= Kisa tribe =

Tribe in Kenya

The Kisa, also known as Abakisa or Abashisa, are one of the sixteen tribes of the Luhya nation of Kenya. They occupy the Kisa area within the Khwisero division of Butere-Mumias district. The Kisa are sandwiched between the Marama of Butere, the Idakho of Kakamega and the Nyore of Vihiga district.

==Geography==
Kisa is located at Latitude 0.150000 and Longitude 34.666668. It is divided into East, West, North and South Kisa, with Khwisero as a major trading centre.
Key border points of the location are Standi Kisa on the Kisumu - Kakamega road, and Khumpaka at Mwitseshe, close to Ekonjereo market on the Khwisero - Musoli road. Notable geographical features include the Misango Hills at Emulunya, which are the highest point of the area.

River Yala, which is known locally as Olukose, traverses the entire location.where mining is done alongside.and the same river act as a boundary between kisa east and North

==Society==
Ebushibungo village is well known for its affluent inhabitants. Notable examples include Rev. Albert Sumbas and his family, who own Musamaria Mwema Buses. Another such resident is Barrack Omuluka Omwiwa Wa Abashibungo.

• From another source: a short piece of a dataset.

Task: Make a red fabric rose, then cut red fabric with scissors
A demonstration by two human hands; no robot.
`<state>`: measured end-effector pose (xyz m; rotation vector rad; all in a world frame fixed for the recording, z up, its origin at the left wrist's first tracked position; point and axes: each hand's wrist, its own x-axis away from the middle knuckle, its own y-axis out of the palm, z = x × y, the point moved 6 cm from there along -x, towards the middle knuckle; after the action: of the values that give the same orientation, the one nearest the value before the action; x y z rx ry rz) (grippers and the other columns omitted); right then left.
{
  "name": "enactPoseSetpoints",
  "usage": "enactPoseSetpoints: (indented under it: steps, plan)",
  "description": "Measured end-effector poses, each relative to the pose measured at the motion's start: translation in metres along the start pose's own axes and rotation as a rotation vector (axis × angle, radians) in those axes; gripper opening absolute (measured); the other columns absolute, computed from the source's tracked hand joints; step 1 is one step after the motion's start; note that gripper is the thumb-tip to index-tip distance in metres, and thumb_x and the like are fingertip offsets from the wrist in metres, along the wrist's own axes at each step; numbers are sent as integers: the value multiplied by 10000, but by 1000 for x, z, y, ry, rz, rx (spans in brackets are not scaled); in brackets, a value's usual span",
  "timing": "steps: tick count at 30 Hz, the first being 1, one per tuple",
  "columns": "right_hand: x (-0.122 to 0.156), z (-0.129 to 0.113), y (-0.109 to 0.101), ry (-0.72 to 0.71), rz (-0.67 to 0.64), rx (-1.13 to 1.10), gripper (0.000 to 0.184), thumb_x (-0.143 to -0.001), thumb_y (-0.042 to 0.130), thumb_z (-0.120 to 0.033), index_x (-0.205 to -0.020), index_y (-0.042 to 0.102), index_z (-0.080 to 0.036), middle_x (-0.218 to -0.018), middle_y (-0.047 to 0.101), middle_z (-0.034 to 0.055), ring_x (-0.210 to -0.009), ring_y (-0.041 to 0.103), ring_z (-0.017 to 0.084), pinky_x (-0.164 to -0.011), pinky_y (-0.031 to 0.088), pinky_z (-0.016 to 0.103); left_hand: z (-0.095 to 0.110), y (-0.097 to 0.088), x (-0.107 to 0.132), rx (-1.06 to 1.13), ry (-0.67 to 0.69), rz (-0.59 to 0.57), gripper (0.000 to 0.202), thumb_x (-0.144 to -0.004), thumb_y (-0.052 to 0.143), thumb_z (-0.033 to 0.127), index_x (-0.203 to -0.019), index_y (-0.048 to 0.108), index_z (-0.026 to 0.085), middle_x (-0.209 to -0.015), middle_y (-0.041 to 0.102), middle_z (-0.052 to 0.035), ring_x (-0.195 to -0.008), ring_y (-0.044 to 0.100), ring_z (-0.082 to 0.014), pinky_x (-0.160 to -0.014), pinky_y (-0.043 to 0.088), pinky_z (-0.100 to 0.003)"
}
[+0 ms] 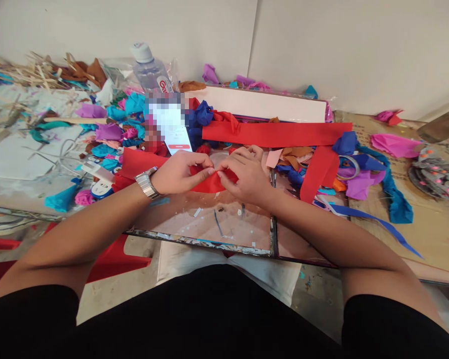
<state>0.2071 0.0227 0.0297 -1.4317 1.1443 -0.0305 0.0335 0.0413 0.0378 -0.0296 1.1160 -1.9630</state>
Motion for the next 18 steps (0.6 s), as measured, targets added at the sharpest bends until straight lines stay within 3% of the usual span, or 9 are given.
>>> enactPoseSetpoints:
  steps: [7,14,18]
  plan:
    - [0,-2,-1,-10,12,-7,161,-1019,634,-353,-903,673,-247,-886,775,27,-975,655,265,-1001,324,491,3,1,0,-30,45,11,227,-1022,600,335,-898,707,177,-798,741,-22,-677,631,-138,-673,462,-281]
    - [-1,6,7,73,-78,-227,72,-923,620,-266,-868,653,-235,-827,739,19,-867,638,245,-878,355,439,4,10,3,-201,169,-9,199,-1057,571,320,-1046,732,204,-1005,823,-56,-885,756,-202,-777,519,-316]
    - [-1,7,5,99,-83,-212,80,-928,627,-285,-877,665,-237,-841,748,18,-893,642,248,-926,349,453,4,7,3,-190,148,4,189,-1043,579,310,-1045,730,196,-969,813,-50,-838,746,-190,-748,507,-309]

The majority of the residents of Kisa West Ward are Christian, affiliated to the Church of God East Africa.

The Kisa tribe love playing isukuti drums during various social activities, such as at disco matangas, funerals and weddings.

===Language===
The people of Kisa speak Olushisa. A few basic words in the Kisa language include:
- Kuka = Grandfather
- Kukhu = Grandmother
- Papa = Father
- Mama = Mother
- Mulembe = general greetings. Meaning peace
- Omulembe = peace/greeting.
- Ingokho = Chicken
- Imbusi = Goat .
- Obusuma =ugali .

==Infrastructure==
Notable buildings include Mwihila Mission School and Hospital, and Khwisero Administrative Centre.